しかし、わたしたちが追いつくより先に、狂乱の魔術師は西の大洋を越えてしまいました。
西の大洋を越えた先にあるアースディア大陸に渡ったのです。
途方に暮れていた私たちを救ってくれたのは、キャナ王国有数の商人であるフォル商会でした。
フォル商会がアースディア行きの船を出すというので、その船に乗ったのです。
途中、何度もひどい嵐に遭い、もう駄目かも知れないと覚悟を決めながらも、わたしたちは何とかアースディア大陸に辿り着きました。
当初の予定よりもずいぶんと南方です。
貴女様であればご存知のこととは思いますが、敢えて説明させて頂ければ、アースディア大陸の東岸の国々は東部諸王国と呼ばれ、時代により国の数に増減はあるものの、現在は11の国があり、わたしたちが辿り着いたのは東部諸王国の11の国の中でも最南端の国、ラウキャナ王国だと判りました。
フォル商会の船とは、ここで別れました。
彼らは、元々の寄港予定地であるアルスタス王国の王都チャオに海路で向かい、わたしたちは陸路で東部諸王国を北上することにしたのです。
陸路を行くことにしたのはイス様のご提案です。
狂乱の魔術師の手掛かりを求めながら跡を追うには陸路の方がいいだろうというお考えからでした。カズイィ様もフィン様も賛成し、では行こうと街を出たところで、わたしたちは何人もの兵士に取り囲まれてしまいました。

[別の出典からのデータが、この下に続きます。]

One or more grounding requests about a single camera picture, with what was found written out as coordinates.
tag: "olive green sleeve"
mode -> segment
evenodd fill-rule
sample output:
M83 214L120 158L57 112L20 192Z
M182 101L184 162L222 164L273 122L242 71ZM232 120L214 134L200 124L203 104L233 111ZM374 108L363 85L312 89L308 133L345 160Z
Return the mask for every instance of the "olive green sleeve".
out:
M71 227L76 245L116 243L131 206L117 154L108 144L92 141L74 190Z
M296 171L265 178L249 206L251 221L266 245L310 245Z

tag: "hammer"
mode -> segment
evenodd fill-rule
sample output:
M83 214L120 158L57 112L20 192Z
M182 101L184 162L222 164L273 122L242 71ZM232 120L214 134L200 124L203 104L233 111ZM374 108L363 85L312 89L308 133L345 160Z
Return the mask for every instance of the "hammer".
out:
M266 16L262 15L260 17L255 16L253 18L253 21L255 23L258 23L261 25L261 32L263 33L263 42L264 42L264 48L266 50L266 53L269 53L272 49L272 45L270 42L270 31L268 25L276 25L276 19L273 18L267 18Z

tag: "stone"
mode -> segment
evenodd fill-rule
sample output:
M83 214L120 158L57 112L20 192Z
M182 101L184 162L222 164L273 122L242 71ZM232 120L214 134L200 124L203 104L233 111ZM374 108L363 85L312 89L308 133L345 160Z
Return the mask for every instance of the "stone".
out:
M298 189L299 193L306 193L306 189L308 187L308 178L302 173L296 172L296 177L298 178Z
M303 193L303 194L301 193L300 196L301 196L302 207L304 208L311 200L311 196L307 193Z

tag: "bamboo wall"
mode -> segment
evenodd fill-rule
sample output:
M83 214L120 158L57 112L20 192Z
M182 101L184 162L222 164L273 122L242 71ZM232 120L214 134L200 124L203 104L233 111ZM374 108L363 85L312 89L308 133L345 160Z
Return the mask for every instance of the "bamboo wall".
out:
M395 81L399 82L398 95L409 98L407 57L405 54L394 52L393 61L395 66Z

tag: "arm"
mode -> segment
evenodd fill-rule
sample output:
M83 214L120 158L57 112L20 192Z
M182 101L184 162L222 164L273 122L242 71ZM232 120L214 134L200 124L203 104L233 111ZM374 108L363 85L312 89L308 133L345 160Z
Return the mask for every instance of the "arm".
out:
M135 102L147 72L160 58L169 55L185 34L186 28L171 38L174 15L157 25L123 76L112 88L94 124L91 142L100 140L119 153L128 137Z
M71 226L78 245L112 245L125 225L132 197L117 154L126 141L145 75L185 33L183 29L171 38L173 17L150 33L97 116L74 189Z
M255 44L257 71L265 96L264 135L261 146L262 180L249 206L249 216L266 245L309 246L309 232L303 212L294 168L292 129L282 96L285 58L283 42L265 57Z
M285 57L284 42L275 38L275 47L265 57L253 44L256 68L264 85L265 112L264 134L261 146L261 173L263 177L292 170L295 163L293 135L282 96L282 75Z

いささか生意気な言い様にはなりますが、正直に申せば、またか、というのがわたしの偽らざる気持ちでした。
旧大陸でも同様のことが何度もありました。
ただ、旧大陸の場合と異なっていたのは、兵士たちの話す言葉が、わたしには判らなかったことです。
『これなら判るよ』
そうおっしゃったのは、フィン様です。
フィン様ひとりが前へと出て、兵士たちに何かを話しかけられました。おそらくは旧大陸から来たと、キャナ王国から来たと伝えられたのでしょう、フィン様が『キャナ』と言われた途端、兵士たちは明らかな驚きを見せました。
何事かと見守るわたしたちの前で兵士たちの一人が慌ただしくどこかへ駆け去り、引かれてきた馬車にわたしたちは乗せられました。
意外にも兵士たちの態度は友好的で、『どこへ連れていかれるのでしょう』と、わたしがフィン様に尋ねると、
『王宮だ』
と、フィン様はお答えになりました。フィン様のお声にも驚きがありました。
『兵士たちは、この国の王はキャナ王国から来たと言っている』
王宮のある王都まで5日ほど馬車に揺られ、その間に、より詳しい事情が判ってきました。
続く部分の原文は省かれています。